生成AIの効果を最大限に引き出すためには、堅牢な基盤構築と、業務における効果的な活用が必要不可欠です。デロイト トーマツでは、生成AI導入にあたり、2023年より、CxO直下に特任チームを設立し、トップダウンで迅速な意思決定と全社的な展開を進めてきました。このアプローチにより、2025年7月時点で、グループ全体で約12,000人の社職員が生成AI社内ツールをプロフェッショナルワーク内で活用し、その稼働時間の削減は約10万時間/月*に達しました。さらに、生成AIが自律的にタスクを実行することができるAIエージェントについても、全社展開を行っており、プロフェッショナルワークにおける更なる生産性向上を図っていく計画です。
生成AI導入はただツールを作ればいいというものではありません。持続的にAI変革に取り組める環境構築が不可欠です。そのためには開発・育成・定着の3つのポイントを踏まえ環境を整備しました。
まず、生成AIに関する技術検証と基盤構築において、私たちは最新技術への対応を最優先としました。CxO直下の特任チームが最新の生成AI技術を継続的に検証し、実用性の高い技術を迅速に導入しています。これにより、チャットボット型の生成AIツールや提案資料の自動作成ツールなど、4種類のツールを自社開発し、タイムリーに全社展開することが可能となりました。また、RAG(Retrieval-Augmented Generation)や負荷分散型の仕組みを整備し、社内データの活用や大量のアクセスにも対応できる堅牢な基盤を構築しました。
さらに、生成AIに精通した開発人材の育成として、エンジニア向けの専門研修プログラムを設け、最新の技術トレンドや実践的なスキルを習得させることで、組織全体の技術力向上を図っています。これにより、生成AI技術を活用した新たなプロジェクトの立ち上げや既存システムの改善においても、迅速かつ効果的な対応が可能となりました。
次に、生成AIの使いこなし推進(活用頻度、活用レベルの引き上げ)においては、約100種類以上のプロンプト集や参加必須のeラーニング、新卒・中途入社者向けの育成研修を導入しました。これらの取り組みは、論点設計、仮説立案から仮説検証、示唆出しなど、プロフェッショナルワークにおける基本的な業務プロセスに対応しており、特に若手コンサルタントの育成にも大いに役立っています。加えて、各組織内にスーパーユーザーチームを編成し、組織内での生成AI活用レベルの向上を図っています。組織固有業務のプロセスを詳細に分解し、生成AI活用を前提とした業務プロセスへの組み替えについても全社的に実施しています。

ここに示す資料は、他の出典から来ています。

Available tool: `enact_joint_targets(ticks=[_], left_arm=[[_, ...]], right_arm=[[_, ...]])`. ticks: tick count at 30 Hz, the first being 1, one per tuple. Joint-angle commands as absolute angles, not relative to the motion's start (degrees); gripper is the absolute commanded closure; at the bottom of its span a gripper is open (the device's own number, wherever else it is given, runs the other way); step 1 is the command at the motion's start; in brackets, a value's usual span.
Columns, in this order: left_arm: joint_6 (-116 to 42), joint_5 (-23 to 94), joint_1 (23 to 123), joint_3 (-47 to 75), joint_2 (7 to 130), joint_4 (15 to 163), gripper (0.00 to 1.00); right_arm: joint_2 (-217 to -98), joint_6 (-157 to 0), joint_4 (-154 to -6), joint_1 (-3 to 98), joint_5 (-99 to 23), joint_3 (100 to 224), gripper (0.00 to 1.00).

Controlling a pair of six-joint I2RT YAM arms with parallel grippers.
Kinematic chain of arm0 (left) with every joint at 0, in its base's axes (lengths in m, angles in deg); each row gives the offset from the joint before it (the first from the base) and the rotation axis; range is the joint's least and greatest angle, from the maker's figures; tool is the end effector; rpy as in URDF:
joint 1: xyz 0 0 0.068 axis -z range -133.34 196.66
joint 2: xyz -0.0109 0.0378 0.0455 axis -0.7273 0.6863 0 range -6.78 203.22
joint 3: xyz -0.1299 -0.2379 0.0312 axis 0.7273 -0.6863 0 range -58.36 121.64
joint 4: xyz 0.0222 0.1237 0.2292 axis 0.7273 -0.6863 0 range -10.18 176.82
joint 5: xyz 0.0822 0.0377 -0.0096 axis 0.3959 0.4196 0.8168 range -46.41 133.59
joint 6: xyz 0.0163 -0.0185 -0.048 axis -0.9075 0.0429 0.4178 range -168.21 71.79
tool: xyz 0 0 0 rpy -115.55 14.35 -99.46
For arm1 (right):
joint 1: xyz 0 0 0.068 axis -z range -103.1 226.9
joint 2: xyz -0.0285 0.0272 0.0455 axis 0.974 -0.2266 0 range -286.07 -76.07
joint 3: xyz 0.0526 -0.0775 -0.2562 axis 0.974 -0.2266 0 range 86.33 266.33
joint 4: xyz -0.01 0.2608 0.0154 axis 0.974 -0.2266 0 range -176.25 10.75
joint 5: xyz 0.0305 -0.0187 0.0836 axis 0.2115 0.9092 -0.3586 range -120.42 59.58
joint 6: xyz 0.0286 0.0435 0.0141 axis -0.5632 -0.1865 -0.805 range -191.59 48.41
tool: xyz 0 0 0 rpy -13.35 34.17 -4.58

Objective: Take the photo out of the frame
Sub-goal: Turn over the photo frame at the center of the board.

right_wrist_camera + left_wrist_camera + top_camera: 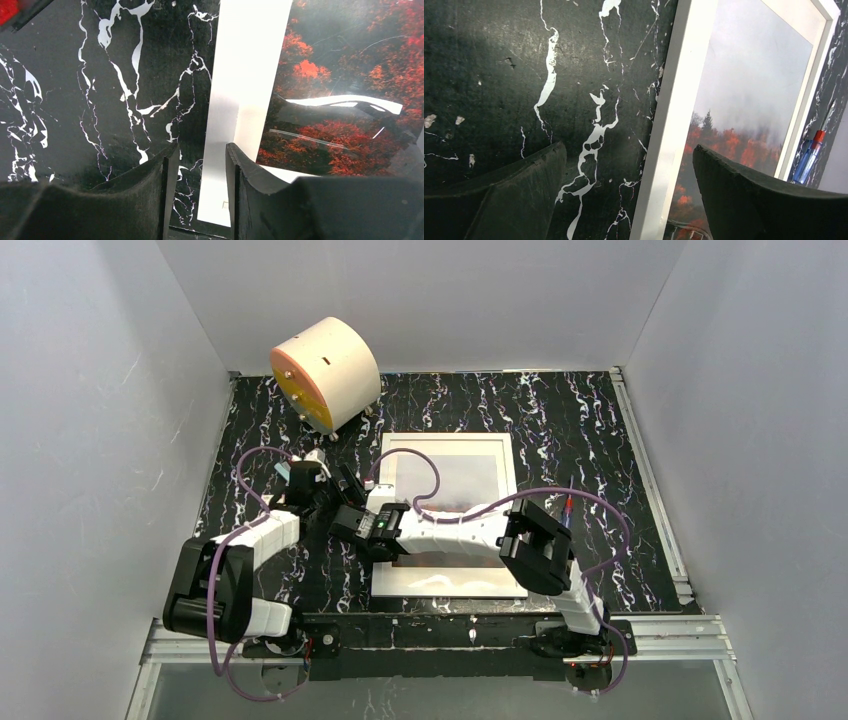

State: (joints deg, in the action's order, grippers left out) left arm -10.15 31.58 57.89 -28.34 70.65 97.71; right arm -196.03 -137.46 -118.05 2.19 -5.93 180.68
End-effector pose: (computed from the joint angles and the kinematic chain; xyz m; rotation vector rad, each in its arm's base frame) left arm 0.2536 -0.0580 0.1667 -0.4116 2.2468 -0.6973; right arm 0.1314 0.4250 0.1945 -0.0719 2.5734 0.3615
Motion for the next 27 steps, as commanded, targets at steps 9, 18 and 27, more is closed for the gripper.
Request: enact_joint_targets(ticks=[9,18,27], left_arm=[[-11.39,33.86,57.91,-27.21,72.44,93.12,0.03],[-11.44,35.36,57.81,-26.9,72.31,91.81,0.03],[-10.92,34.7,57.67,-26.31,72.74,91.32,0.03]], right_arm=[[-201.08,-139.44,-126.42,1.76,-1.68,186.7,0.51],[-203.48,-138.58,-128.11,1.77,-0.87,190.11,0.59],[-206.16,-137.73,-131.29,1.08,1.54,194.37,0.68]])
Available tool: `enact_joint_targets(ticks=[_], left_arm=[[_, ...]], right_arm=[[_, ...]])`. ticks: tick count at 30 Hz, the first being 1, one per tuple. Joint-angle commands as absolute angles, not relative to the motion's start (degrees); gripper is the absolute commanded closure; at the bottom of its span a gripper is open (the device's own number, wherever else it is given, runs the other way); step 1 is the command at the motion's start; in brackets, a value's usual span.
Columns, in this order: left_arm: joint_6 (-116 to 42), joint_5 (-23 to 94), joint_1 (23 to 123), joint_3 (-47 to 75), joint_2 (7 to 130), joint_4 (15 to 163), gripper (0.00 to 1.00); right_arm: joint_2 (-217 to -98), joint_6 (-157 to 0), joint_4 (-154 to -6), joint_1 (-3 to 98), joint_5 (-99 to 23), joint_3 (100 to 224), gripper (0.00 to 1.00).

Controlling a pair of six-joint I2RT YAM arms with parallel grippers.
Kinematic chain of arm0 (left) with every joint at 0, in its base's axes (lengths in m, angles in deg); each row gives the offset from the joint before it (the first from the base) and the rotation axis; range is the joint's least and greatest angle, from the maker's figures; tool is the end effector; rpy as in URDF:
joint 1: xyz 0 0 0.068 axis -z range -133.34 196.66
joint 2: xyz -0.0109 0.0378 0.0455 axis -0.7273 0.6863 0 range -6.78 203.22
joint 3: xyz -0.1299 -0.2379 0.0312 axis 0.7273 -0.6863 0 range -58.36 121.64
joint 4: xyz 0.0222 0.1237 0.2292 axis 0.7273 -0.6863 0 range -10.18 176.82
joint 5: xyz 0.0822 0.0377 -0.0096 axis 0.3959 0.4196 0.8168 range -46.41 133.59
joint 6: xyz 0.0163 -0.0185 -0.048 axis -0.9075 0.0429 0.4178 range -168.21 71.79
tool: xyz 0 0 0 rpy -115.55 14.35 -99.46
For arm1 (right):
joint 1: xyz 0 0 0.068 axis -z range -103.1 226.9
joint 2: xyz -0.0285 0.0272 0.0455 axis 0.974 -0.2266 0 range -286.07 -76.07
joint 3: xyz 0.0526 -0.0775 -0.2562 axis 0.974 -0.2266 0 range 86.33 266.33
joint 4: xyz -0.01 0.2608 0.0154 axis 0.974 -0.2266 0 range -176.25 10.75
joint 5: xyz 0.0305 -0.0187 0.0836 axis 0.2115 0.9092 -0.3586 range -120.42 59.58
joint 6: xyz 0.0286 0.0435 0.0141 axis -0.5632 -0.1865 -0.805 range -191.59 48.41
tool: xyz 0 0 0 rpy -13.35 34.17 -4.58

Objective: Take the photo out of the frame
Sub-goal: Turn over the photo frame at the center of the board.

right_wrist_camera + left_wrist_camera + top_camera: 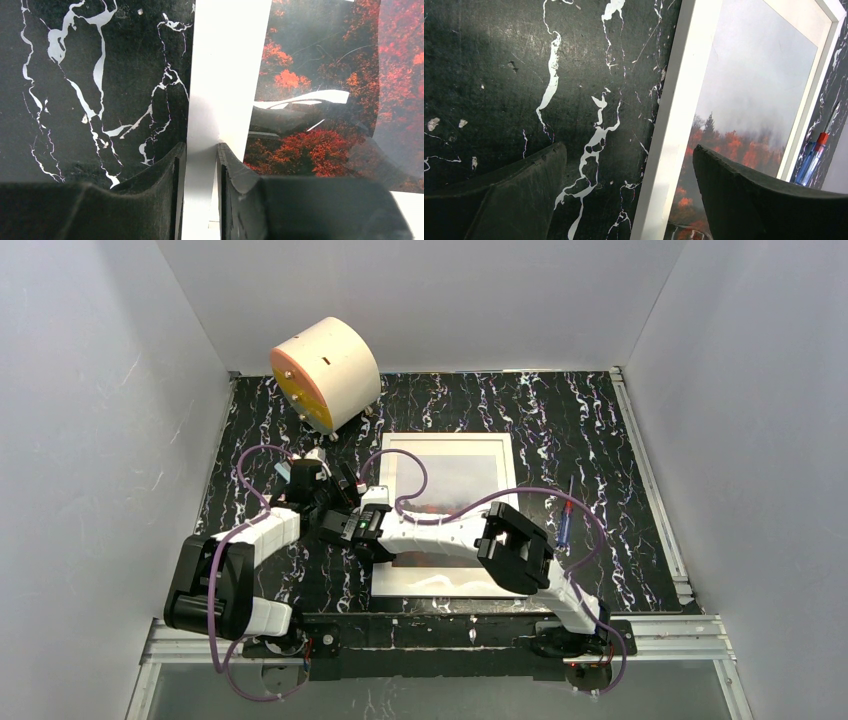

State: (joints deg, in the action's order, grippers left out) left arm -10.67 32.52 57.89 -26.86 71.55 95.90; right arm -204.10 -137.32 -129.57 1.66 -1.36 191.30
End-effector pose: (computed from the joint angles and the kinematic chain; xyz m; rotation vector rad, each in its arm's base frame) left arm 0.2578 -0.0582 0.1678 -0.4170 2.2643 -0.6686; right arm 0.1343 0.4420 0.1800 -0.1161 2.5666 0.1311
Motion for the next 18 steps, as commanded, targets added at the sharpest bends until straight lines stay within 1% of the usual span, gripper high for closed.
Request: enact_joint_targets(ticks=[1,6,9,10,13,18], left_arm=[[-10.82,34.36,57.61,-26.37,72.83,91.6,0.03],[-10.47,31.52,57.55,-26.97,73.65,93.94,0.03],[-10.31,26.85,57.56,-27.69,75.1,97.4,0.02],[-10.24,25.04,57.56,-28.13,75.81,99.07,0.02],[-8.67,21.86,57.56,-29.49,77.6,103.79,0.02],[-7.77,19.54,57.55,-30.78,78.92,107.63,0.02]], right_arm=[[-206.3,-137.61,-131.43,1.07,1.37,194.55,0.69],[-204.72,-137.22,-129.24,1.07,0.69,193.19,0.84],[-201.6,-136.38,-123.96,1.07,-0.6,189.52,0.96],[-200.54,-136.0,-122.4,1.01,-0.79,188.46,0.99],[-197.65,-135.73,-119.38,0.86,0.22,185.95,0.99],[-193.51,-135.5,-114.96,0.86,0.23,182.08,0.99]])
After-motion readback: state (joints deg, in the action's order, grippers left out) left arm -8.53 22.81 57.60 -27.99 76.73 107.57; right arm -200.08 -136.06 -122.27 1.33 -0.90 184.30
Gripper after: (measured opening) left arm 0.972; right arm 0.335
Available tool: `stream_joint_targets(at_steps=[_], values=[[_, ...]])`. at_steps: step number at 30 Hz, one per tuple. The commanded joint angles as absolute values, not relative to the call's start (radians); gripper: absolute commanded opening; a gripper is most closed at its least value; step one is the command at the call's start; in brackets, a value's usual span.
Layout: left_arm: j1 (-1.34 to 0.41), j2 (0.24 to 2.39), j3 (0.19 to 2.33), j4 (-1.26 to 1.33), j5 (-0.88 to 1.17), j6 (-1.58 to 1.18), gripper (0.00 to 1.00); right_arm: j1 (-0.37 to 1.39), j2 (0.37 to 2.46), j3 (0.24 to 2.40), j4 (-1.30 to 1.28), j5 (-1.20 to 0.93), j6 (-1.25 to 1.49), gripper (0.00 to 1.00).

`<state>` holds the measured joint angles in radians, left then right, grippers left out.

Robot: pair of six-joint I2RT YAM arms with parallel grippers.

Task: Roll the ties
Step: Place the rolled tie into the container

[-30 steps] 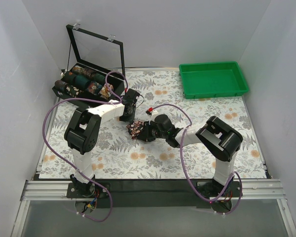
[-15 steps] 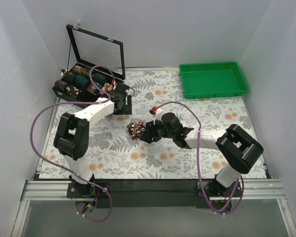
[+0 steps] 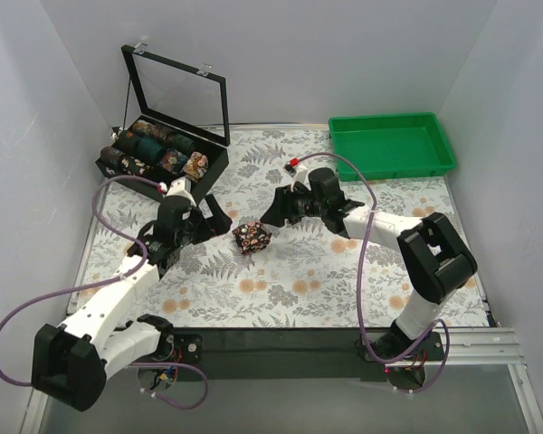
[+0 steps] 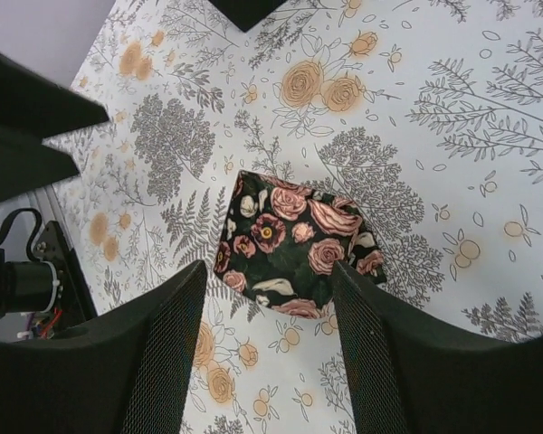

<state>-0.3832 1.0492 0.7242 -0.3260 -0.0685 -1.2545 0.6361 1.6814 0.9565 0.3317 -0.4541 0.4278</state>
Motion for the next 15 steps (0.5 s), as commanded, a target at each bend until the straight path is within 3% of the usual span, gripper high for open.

デロイト トーマツは、2025年3月からAIエージェントの全社展開を完了しており、既に幅広い業務領域で実運用されています。このAIエージェントは、プロフェッショナルワークにおける業務プロセスを組み込むことも可能であり、従来は課題整理や論点設計などの各業務プロセスごとに、各コンサルタントがプロンプトを検討・工夫し、生成AIに直接入力することでアウトプットを取得していました。しかし、現在では、タスクに応じた最適なプロンプト生成、社内資料等の活用、アウトプットのレビューをAIエージェントが一貫して自動的に実行する体制が整い、生成AIによるアウトプットの品質向上と作業時間の大幅な短縮を実現しています。
さらに最近では、社内向けのPrivate LLM(プライベート大規模言語モデル)や、アクセス権管理付きRAGの構築も進めており、より高いセキュリティと社内知見の反映を両立したAI活用を推進しています。これにより、人事業務の効率化を目的とした人事エージェント等の開発・導入も可能となり、社員の個人情報を適切に管理しながら、労務管理や各種人事業務の自動化・最適化を実現しています。これらの取り組みにより、人事関連業務の負担軽減と、データ活用による業務の精度向上が図られています。
以上の取り組みにより、デロイト トーマツは生成AIのプロ集団として、その専門性と実績を確立してきました。私たちの戦略的かつ一貫したアプローチにより、デロイト トーマツ グループ内では、多くの社職員が生成AIの真価を引き出し、業務効率化と付加価値の創出を実現しています。また、その実践に基づいた経験から、クライアントのビジネスにおける社内変革についても支援いたします。